Now, just one word to those of our single brethren who follow the deception that they first have to find the “perfect woman” before they can enter into serious courting or marriage.
My beloved brethren, may I remind you, if there were a perfect woman, do you really think she would be that interested in you?
In God’s plan of happiness, we are not so much looking for someone perfect but for a person with whom, throughout a lifetime, we can join efforts to create a loving, lasting, and more perfect relationship. That is the goal.
Again, may I speak frankly? The track that leads to marriage passes through the terrain called dating! Dating is the opportunity for lengthy conversations. When you date, learn everything you can about each other. Get to know each other’s families when possible. Are your goals compatible? Do you share the same feelings about the commandments, the Savior, the priesthood, the temple, parenting, callings in the Church, and serving others? Have you observed one another under stress, responding to success and failure, resisting anger, and dealing with setbacks? Does the person you are dating tear others down or build them up? Is his or her attitude and language and conduct what you would like to live with every day?
That said, none of us marry perfection; we marry potential. The right marriage is not only about what I want; it’s also about what she—who’s going to be my companion—wants and needs me to be.
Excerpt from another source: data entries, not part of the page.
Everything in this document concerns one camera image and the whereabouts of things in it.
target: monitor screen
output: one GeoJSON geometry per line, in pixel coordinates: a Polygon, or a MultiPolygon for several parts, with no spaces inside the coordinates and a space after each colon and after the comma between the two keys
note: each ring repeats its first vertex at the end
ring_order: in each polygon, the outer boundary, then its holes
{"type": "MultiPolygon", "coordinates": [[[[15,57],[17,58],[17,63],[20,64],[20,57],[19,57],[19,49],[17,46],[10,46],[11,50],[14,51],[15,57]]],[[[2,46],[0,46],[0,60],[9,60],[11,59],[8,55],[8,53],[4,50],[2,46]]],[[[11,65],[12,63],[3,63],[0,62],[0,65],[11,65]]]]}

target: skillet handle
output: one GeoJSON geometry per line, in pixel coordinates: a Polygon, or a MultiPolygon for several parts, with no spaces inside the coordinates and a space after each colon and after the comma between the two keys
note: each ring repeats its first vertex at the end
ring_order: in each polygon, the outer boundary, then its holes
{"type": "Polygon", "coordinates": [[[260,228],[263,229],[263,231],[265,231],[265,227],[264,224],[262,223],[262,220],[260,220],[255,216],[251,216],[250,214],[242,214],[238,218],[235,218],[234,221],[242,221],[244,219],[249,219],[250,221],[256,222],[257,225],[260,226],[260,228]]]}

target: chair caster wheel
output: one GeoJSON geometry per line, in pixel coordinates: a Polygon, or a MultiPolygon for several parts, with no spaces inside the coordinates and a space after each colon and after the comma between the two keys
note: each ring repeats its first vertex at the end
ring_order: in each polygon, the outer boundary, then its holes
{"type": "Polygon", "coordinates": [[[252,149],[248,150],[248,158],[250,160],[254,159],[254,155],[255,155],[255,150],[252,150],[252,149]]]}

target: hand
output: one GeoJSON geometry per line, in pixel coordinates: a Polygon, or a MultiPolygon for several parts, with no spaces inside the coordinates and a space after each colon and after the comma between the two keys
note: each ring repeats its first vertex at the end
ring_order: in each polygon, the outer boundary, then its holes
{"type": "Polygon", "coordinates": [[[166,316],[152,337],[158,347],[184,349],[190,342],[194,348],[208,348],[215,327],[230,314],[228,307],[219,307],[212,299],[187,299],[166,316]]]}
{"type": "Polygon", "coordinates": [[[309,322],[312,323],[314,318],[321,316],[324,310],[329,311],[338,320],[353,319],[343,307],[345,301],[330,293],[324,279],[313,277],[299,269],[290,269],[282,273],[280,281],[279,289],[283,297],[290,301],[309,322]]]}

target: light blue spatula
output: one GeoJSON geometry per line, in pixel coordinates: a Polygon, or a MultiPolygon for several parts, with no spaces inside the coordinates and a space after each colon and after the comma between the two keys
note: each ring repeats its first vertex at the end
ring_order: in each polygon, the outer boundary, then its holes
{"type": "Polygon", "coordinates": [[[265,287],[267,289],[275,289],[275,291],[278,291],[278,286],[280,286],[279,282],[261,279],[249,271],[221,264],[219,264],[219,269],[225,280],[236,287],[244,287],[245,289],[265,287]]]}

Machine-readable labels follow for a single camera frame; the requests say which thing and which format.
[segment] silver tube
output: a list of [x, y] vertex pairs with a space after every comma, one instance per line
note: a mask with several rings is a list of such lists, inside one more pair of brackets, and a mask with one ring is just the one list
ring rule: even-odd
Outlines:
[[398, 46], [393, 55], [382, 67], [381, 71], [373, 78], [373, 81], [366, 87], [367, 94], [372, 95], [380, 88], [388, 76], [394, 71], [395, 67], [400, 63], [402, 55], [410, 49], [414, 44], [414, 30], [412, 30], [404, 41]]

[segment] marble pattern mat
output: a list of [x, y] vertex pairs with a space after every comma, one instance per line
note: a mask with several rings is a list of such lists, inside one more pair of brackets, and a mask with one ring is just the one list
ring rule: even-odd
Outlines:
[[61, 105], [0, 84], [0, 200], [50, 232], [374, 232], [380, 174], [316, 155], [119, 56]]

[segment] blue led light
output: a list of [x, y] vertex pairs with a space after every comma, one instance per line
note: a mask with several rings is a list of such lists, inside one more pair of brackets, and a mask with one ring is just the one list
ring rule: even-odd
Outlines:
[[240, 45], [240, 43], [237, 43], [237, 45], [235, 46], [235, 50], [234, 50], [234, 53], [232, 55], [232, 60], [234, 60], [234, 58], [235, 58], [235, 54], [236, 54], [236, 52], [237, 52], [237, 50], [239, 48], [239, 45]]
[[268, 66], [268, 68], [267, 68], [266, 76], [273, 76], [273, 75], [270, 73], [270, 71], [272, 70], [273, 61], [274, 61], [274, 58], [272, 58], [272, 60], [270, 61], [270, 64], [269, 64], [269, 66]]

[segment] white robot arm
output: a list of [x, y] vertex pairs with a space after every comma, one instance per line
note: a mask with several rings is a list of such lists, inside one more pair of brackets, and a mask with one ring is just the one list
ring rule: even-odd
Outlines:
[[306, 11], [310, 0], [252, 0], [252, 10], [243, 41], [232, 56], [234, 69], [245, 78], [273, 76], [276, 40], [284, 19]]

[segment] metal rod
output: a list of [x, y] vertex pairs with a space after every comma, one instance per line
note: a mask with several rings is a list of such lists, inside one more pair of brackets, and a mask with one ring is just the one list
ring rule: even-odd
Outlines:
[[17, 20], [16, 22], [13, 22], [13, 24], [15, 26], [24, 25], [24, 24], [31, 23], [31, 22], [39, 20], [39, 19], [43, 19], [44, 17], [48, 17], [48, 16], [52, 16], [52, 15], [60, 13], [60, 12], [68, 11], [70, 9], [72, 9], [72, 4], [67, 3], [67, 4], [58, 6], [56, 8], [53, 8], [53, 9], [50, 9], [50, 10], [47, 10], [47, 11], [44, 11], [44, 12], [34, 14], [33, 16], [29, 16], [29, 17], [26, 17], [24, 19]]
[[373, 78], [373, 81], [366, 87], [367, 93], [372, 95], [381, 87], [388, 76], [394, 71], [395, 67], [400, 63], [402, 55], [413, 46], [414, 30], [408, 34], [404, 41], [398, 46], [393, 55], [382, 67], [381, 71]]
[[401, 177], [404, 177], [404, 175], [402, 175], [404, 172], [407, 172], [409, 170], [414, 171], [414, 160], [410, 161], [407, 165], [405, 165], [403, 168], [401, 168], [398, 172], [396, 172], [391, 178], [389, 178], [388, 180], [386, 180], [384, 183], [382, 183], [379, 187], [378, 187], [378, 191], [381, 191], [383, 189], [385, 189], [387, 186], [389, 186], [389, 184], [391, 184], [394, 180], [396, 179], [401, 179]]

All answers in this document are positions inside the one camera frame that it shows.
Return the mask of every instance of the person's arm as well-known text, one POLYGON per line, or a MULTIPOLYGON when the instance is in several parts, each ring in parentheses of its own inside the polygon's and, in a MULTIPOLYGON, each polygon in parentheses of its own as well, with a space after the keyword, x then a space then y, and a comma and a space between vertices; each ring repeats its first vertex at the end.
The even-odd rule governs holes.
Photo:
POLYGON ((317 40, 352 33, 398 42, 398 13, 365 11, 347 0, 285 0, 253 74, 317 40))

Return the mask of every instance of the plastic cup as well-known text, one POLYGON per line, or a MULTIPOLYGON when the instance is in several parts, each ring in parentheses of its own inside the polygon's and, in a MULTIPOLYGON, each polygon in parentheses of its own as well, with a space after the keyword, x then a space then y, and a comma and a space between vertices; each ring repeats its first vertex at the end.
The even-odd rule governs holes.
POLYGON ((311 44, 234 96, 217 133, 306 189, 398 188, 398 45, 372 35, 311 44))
Speaking plainly, please don’t date all through your 20s just to “have a good time,” thus delaying marriage in favor of other interests and activities. Why? Because dating and marriage aren’t final destinations. They are the gateway to where you ultimately want to go. “Therefore shall a man leave his father and his mother, and shall cleave unto his wife.”
Your responsibility now is to be worthy of the person you want to marry. If you want to marry a wholesome, attractive, honest, happy, hardworking, spiritual person, be that kind of person. If you are that person and you are not married, be patient.